Supported Input Formats

The preprocessor automatically detects and handles:

1. HuggingFace Datasets

  • Saved with dataset.save_to_disk()
  • Contains dataset_info.json, .arrow files, or data/ directory
  • Extracts text from columns: text, content, sentence, article, etc.

2. Plain Text Files

  • .txt, .csv, .json, .jsonl files
  • Recursively scans subdirectories
  • One sample per line

3. Mixed Directories

  • Combination of text files and HF dataset files
  • Automatically chooses best extraction method

Training with Preprocessed Datasets

Once preprocessed, training automatically detects the structure:

# Just point to the preprocessed directory
aios hrm-hf train-actv1 --dataset-file Z:\training_datasets\tinystories --steps 1000

# Training output will show:
# ✓ Epoch tracking initialized
# ✓ Dataset: tinystories
# ✓ Total: 2,456,789 samples in 25 blocks
# ✓ Chunk: 15/25   Block: 2/25   Epoch: 0

Parameters

--block-size (default: 100000)

Number of samples per block. Larger blocks = fewer files but more memory per block load.

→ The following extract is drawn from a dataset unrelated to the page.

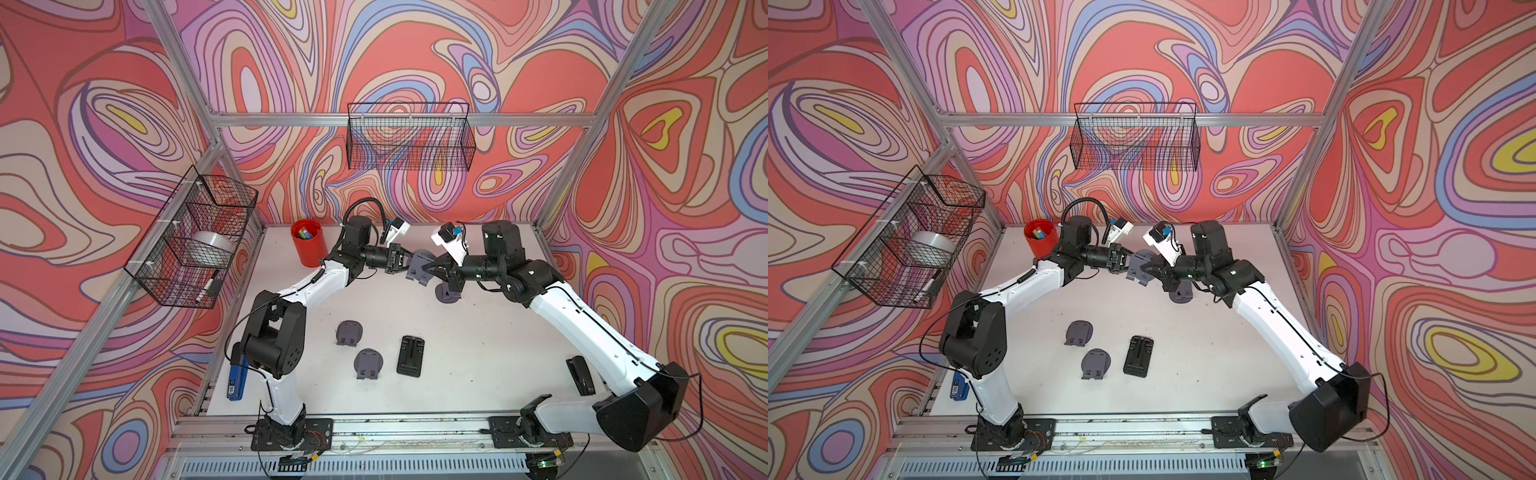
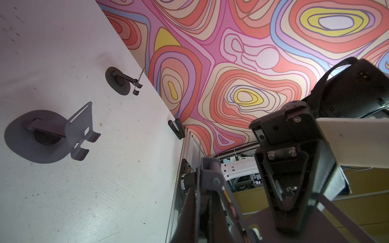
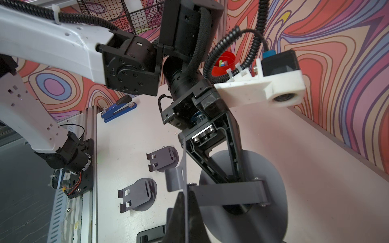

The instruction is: Open the phone stand

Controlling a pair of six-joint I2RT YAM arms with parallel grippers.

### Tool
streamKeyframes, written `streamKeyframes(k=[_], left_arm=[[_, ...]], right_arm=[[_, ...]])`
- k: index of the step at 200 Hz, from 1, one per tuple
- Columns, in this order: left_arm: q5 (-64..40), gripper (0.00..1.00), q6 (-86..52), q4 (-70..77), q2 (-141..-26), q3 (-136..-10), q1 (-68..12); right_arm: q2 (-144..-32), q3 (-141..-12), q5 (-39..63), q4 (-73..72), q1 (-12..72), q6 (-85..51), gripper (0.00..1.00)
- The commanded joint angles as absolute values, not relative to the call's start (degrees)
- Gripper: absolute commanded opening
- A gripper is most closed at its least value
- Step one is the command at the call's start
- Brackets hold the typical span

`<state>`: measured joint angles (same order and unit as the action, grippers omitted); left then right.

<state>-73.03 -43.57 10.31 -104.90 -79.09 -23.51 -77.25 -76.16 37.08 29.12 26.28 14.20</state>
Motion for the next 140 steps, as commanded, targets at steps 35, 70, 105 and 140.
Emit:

Guidelines: - Small datasets (<100k samples): Use 10000-50000 - Medium datasets (100k-1M): Use 100000 (default) - Large datasets (>1M): Use 100000-200000

--ascii-only

Filter to ASCII-only text, removing non-ASCII characters and samples.

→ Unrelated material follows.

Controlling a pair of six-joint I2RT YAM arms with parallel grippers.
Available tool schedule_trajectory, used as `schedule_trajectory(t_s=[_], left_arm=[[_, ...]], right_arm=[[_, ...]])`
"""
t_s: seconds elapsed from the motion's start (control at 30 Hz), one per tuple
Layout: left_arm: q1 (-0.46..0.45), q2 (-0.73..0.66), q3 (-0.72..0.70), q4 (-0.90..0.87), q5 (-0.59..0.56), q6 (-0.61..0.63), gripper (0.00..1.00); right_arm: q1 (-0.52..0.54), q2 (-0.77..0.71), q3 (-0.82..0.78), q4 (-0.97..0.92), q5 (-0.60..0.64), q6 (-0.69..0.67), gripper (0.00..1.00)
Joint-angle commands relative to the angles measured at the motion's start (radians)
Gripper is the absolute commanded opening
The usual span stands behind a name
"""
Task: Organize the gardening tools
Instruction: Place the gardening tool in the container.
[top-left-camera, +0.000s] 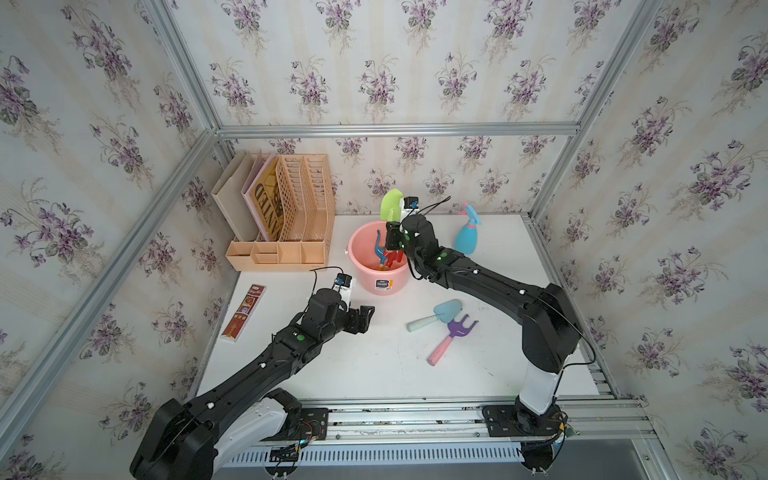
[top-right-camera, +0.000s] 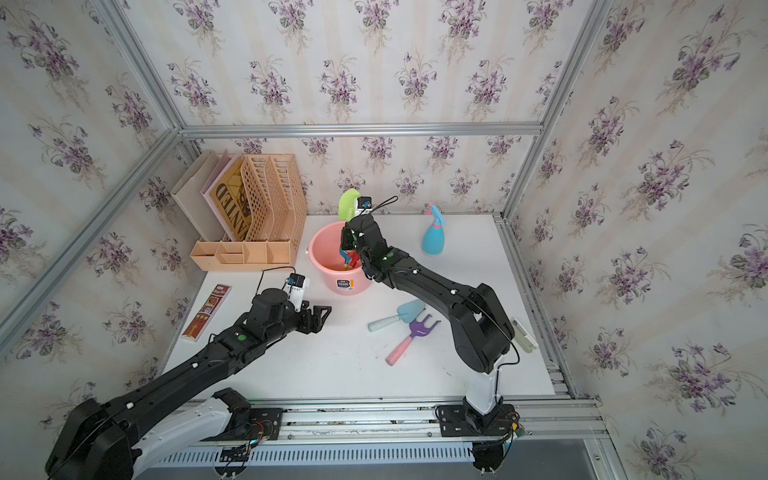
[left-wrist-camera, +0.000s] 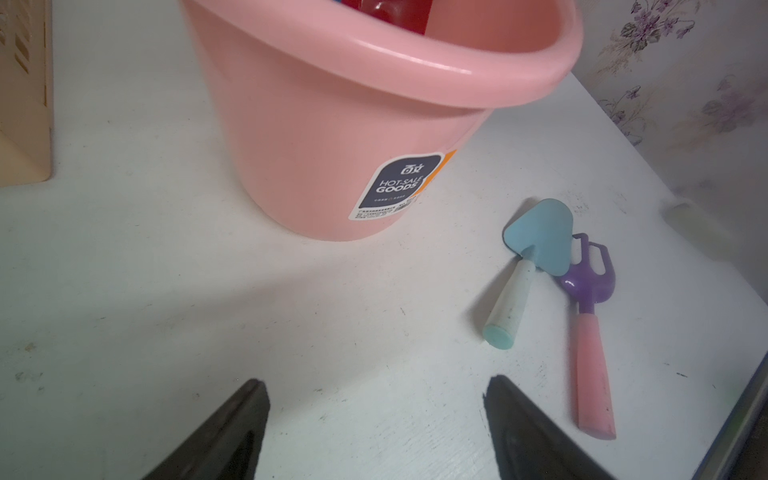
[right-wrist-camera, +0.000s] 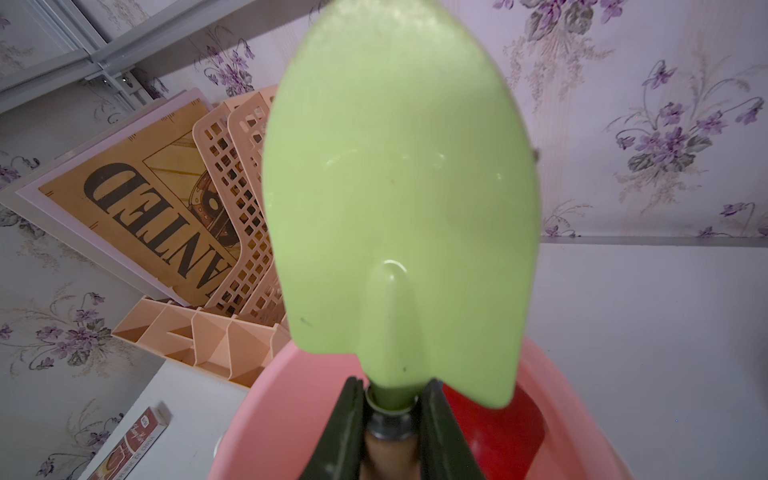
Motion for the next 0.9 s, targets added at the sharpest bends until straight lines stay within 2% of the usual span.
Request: schedule_trajectory(t_s=[0.0, 0.43, 0.87], left_arm=[[0.000, -0.011, -0.004, 0.018, -0.008, -0.004, 0.86], [0.001, -0.024, 0.003, -0.004, -0.019, 0.015, 0.86], [0.000, -0.043, 0.009, -0.024, -0.028, 0.018, 0.86]], right_arm=[[0.001, 0.056, 0.037, 0.006, -0.003, 0.016, 0.00], [0.000, 0.167, 0.094, -0.052, 0.037, 0.023, 0.00], [0.000, 0.166, 0.092, -0.065, 0.037, 0.027, 0.38]])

Use when: - Training English-only models - Avoiding encoding issues - Reducing dataset size

--overwrite

Rebuild the preprocessed structure from scratch.

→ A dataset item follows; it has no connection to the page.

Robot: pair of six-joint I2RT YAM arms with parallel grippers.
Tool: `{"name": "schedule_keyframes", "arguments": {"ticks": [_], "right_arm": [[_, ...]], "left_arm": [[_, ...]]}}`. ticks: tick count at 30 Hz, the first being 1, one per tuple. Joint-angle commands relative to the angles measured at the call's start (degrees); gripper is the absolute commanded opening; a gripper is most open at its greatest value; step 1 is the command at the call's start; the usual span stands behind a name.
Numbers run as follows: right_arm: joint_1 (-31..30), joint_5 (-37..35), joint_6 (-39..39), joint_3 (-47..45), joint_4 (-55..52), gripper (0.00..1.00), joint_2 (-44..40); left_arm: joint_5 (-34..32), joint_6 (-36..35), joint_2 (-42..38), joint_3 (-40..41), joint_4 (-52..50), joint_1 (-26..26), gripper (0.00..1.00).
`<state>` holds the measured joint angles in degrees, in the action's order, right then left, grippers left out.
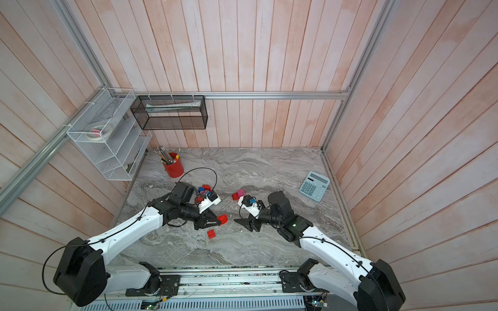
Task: Assemble the letter s with lego
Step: Adjust the lego brick.
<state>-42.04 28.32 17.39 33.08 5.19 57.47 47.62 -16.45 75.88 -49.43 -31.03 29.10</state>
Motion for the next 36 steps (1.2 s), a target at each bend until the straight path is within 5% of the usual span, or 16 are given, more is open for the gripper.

Use when: - Updating after adding/removing raw files - Changing block size - Fixing corrupted structure

Performance

Before Preprocessing

Dataset: Z:\training_datasets\tinystories (network drive)
Detection: 45-120 seconds (or fails with timeout)
Progress: "Chunk: 0/???  Block: 0/???"

After Preprocessing

Dataset: Z:\training_datasets\tinystories
Detection: <1 second (reads metadata file)
Progress: "Chunk: 15/25  Block: 2/25  Epoch: 0"

Checking Status

from aios.cli.datasets.preprocess_dataset import is_preprocessed, get_preprocessed_info

# Check if dataset is preprocessed
if is_preprocessed("Z:/training_datasets/tinystories"):
    print("Dataset is preprocessed!")

    # Get metadata
    info = get_preprocessed_info("Z:/training_datasets/tinystories")
    print(f"Samples: {info['total_samples']:,}")
    print(f"Blocks: {info['total_blocks']}")

Troubleshooting

"No text samples found"

  • Check that raw files contain readable text
  • Verify file extensions (.txt, .csv, .json, .jsonl)
  • Try without --ascii-only flag

"Preprocessed structure exists"

  • Use --overwrite to rebuild
  • Or delete dataset_info.json and block_* directories manually

"Permission denied"

  • Ensure write access to dataset directory
  • Try running with elevated privileges
  • Check network drive permissions

Slow preprocessing

  • Normal for large datasets (millions of samples)
  • Progress shown every 100 files
  • Consider preprocessing on local drive first, then moving

Best Practices

  1. Preprocess once, train many times
  2. Preprocessing is one-time cost
  3. Subsequent training runs are fast

  4. Keep raw files

  5. Original files moved to raw/ subdirectory
  6. Can rebuild anytime with --overwrite

  7. Use standard block size

  8. 100k samples per block works well for most datasets
  9. Only adjust if specific memory constraints

  10. Preprocess before long training runs

  11. Ensures accurate progress tracking
  12. Prevents "epoch tracking disabled" issues

  13. Version control metadata only

  14. Add block_*/ to .gitignore
  15. Keep dataset_info.json for reference
  16. Raw files can be re-downloaded

Integration with GUI

The GUI automatically detects preprocessed datasets: - Shows accurate total blocks in "Training Progress" - Displays chunk progress within current block - Updates blocks as "X/Y" instead of "X"

No GUI changes needed - just preprocess the dataset and start training!